Toward the end of February and the first few days of March, we had some mild weather with the temperature approaching 60° in some areas. Ice was completely gone or well on its way to being gone …
Toward the end of February and the first few days of March, we had some mild weather with the temperature approaching 60° in some areas. Ice was completely gone or well on its way to being gone on most waterways, and I did a little hunting with eyes and ears for early frogs and salamanders.

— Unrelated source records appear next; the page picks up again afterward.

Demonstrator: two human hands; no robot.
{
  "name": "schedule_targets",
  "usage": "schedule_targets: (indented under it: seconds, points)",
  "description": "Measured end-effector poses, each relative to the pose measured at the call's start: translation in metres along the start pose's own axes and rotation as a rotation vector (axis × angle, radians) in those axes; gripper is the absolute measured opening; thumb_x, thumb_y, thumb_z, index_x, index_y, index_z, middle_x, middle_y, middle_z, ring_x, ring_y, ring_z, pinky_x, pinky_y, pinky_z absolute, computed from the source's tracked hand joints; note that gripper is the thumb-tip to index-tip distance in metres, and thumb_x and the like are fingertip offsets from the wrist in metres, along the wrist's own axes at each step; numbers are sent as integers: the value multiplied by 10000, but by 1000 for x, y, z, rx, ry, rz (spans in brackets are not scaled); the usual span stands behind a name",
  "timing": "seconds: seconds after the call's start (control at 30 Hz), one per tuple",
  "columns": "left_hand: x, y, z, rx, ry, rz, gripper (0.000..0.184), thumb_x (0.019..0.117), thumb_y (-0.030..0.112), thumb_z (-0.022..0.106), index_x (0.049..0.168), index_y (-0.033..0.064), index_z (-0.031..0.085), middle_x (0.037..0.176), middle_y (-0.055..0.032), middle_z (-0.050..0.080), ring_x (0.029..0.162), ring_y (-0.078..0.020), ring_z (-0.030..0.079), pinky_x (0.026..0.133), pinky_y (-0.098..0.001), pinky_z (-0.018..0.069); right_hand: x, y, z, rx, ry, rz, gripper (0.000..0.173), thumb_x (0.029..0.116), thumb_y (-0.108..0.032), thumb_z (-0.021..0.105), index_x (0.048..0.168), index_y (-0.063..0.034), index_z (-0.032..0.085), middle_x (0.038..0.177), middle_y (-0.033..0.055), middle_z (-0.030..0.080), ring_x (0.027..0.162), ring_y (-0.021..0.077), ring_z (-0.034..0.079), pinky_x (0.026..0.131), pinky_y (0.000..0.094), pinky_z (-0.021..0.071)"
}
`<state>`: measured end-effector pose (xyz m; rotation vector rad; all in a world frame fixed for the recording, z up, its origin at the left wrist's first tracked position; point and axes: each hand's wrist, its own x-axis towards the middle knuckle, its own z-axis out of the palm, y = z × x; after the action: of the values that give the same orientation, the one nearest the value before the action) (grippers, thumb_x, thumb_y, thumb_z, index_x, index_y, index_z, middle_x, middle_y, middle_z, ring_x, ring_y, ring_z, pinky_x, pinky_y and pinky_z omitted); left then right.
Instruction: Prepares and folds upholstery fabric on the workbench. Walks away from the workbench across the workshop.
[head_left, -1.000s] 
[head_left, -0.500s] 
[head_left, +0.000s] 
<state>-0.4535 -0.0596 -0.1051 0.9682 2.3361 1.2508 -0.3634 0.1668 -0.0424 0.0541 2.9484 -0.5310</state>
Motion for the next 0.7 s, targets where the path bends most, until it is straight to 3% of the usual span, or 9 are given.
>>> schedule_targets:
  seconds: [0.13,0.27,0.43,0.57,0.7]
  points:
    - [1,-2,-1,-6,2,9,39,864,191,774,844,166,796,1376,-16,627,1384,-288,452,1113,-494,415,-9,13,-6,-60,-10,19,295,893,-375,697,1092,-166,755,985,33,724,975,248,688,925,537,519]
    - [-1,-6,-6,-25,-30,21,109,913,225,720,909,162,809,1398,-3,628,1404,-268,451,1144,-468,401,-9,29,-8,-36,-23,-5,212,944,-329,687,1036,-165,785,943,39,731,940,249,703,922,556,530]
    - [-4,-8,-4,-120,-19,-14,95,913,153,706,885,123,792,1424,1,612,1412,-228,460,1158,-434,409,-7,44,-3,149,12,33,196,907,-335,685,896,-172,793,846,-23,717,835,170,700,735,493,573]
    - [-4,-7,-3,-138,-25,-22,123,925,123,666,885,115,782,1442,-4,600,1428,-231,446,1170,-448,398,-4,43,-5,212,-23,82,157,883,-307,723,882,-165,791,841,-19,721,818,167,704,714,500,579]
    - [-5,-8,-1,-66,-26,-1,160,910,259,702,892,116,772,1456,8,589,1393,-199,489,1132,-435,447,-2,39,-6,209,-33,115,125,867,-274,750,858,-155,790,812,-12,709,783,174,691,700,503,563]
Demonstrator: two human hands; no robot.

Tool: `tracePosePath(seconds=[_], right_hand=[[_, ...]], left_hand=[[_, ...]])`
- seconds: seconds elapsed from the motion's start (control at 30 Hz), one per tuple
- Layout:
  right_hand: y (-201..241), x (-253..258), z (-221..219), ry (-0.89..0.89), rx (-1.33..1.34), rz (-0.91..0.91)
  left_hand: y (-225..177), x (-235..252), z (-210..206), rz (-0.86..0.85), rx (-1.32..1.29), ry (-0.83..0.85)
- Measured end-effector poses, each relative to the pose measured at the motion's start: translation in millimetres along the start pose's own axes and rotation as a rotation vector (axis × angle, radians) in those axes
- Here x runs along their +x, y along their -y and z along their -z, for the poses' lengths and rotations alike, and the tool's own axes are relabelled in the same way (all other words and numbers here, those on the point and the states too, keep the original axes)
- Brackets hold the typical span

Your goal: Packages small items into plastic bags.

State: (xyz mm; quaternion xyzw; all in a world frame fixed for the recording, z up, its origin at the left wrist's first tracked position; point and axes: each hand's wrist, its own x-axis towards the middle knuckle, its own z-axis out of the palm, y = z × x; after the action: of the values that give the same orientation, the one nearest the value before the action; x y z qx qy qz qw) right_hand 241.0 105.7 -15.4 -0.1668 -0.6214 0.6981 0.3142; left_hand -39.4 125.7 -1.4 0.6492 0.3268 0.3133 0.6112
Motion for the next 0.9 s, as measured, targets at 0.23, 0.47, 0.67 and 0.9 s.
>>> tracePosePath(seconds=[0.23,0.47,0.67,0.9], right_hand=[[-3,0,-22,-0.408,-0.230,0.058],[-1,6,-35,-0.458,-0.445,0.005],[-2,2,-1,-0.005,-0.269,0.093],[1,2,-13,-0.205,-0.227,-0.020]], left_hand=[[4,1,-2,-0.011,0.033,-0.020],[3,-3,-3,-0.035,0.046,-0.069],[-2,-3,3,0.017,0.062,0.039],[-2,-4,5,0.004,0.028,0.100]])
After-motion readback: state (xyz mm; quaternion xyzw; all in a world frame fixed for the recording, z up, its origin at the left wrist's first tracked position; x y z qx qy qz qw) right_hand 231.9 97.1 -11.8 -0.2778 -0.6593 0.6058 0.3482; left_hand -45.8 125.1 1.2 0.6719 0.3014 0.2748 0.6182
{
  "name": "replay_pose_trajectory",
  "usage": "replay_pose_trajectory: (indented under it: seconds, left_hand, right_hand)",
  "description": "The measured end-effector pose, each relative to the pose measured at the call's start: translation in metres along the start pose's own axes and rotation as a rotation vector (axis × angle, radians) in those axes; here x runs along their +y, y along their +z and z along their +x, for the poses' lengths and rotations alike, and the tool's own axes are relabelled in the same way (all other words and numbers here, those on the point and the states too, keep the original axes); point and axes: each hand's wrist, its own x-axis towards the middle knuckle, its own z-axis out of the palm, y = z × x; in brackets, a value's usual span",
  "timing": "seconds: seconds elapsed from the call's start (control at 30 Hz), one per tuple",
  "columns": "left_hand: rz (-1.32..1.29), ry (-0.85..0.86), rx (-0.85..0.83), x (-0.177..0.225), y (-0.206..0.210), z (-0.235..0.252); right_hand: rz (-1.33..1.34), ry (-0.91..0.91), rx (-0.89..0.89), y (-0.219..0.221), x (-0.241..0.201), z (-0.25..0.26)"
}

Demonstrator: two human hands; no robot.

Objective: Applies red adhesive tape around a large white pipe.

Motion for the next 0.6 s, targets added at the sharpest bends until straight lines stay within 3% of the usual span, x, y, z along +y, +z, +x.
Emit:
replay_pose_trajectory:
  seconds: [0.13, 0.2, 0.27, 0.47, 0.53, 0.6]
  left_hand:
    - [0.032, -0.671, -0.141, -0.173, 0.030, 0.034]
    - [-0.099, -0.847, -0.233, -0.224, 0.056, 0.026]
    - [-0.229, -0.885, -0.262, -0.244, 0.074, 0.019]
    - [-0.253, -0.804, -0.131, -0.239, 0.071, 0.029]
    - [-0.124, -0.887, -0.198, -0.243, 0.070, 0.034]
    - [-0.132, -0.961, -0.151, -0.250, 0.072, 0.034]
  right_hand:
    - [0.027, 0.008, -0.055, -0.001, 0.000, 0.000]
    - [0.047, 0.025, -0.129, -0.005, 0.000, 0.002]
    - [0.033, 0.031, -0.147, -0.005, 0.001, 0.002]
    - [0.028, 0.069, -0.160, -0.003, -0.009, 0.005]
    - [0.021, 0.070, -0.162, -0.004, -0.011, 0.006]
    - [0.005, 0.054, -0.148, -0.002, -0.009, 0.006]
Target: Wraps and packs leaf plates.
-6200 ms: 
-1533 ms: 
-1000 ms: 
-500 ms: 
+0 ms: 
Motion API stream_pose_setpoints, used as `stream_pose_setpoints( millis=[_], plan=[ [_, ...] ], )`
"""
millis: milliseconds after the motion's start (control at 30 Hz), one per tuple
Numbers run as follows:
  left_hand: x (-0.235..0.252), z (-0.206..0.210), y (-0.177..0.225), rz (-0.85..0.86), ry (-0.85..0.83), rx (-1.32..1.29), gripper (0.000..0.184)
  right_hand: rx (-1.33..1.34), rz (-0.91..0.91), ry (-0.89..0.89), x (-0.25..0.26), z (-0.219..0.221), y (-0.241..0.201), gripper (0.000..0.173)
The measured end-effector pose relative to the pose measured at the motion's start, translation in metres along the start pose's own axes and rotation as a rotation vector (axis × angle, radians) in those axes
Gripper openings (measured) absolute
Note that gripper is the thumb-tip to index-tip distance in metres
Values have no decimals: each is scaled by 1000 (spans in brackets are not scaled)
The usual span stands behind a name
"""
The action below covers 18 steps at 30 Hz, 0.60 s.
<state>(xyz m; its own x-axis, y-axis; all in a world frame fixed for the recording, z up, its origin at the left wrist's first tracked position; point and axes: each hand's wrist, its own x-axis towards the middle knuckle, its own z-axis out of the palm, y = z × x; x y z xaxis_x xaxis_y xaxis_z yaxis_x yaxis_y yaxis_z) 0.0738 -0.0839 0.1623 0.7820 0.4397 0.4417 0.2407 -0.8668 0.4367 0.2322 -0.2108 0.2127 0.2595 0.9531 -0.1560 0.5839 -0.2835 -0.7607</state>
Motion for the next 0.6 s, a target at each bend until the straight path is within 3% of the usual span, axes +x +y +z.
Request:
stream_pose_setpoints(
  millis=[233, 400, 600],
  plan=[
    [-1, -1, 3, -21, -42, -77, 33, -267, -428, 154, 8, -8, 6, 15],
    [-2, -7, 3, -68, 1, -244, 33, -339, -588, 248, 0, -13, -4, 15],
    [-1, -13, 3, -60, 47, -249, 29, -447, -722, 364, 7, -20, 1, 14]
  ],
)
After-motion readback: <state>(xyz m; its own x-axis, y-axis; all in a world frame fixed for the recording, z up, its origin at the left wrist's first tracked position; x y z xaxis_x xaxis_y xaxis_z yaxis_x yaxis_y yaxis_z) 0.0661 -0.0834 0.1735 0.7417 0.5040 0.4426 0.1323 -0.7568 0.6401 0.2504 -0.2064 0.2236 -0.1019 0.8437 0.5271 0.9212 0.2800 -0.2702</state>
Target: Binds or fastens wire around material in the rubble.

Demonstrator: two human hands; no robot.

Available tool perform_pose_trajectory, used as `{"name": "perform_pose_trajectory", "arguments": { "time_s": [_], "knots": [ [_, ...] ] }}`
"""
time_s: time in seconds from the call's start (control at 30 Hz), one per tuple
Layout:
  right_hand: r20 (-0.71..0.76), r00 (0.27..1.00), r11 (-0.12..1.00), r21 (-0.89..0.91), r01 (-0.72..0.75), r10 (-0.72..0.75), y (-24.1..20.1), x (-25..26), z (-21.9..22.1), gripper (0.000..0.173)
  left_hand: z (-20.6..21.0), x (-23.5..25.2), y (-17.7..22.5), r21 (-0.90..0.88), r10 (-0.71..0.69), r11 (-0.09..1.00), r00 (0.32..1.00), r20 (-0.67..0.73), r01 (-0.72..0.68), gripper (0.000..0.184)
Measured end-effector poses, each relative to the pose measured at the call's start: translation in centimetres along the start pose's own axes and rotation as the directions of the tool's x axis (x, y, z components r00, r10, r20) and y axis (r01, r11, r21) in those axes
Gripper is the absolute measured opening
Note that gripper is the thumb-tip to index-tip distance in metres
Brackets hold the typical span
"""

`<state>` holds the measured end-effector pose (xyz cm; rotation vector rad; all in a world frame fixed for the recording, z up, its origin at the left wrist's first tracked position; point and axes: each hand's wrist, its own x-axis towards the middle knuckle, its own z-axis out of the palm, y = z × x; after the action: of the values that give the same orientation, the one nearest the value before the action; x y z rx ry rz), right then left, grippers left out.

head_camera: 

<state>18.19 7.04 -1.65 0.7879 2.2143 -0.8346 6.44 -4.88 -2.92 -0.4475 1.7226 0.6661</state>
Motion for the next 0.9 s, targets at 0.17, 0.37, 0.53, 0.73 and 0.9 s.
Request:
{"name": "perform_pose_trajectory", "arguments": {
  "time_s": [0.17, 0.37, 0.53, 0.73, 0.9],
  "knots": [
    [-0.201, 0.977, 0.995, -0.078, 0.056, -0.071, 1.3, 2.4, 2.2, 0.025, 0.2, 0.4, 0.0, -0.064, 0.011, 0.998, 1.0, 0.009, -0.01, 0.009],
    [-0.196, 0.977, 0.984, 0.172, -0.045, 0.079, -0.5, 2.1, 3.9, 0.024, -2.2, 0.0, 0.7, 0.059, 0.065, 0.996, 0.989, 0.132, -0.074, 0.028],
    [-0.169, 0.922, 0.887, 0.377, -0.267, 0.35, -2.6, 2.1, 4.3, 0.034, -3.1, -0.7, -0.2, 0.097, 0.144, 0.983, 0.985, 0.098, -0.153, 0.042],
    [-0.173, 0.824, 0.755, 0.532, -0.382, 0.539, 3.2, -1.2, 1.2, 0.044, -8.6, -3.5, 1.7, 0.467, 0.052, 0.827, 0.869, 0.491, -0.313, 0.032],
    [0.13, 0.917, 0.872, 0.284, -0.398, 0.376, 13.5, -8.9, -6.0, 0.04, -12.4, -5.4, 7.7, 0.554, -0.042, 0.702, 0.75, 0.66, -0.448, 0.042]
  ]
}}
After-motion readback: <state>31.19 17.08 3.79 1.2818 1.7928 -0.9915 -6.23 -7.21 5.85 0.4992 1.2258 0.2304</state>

I didn’t hear any frogs in the vernal ponds near me, although I did hear some spring peepers at Liberty Marsh at Wallkill River National Wildlife Refuge. My friend, who works at High Point State Park in Sussex County, NJ, found a pond in the park that had Jefferson salamanders as well as egg masses in a pond in the park; that was a good find.
Locally, the vernal ponds I checked out had lots of red-spotted newts (Notophthalmus viridescens). This newt is commonly found now in small ponds as it prepares for spring breeding season.
This species of newt is the most commonly spotted newt in the area. In their juvenile stage, red-spotted newts are terrestrial, and it is this stage when they are most easily spotted as they are bright orange. They are terrestrial for at least two years. The newts I saw in the pond are aquatic-stage adults. All the bright-orange juveniles that survive their terrestrial foray will return to an aquatic environment and develop a tail fin and a dark green to olive-color phase.
As I write this, a near blizzard is coming tomorrow, so it might be a few days before any newt or herp hunting takes place. When nature lets loose of the last bit of winter and the days get a little milder, you can visit a small vernal pond or wetland and see and listen to newts and hear the spring peepers and the quacking of wood frogs; behold the early sights (and sounds) of spring.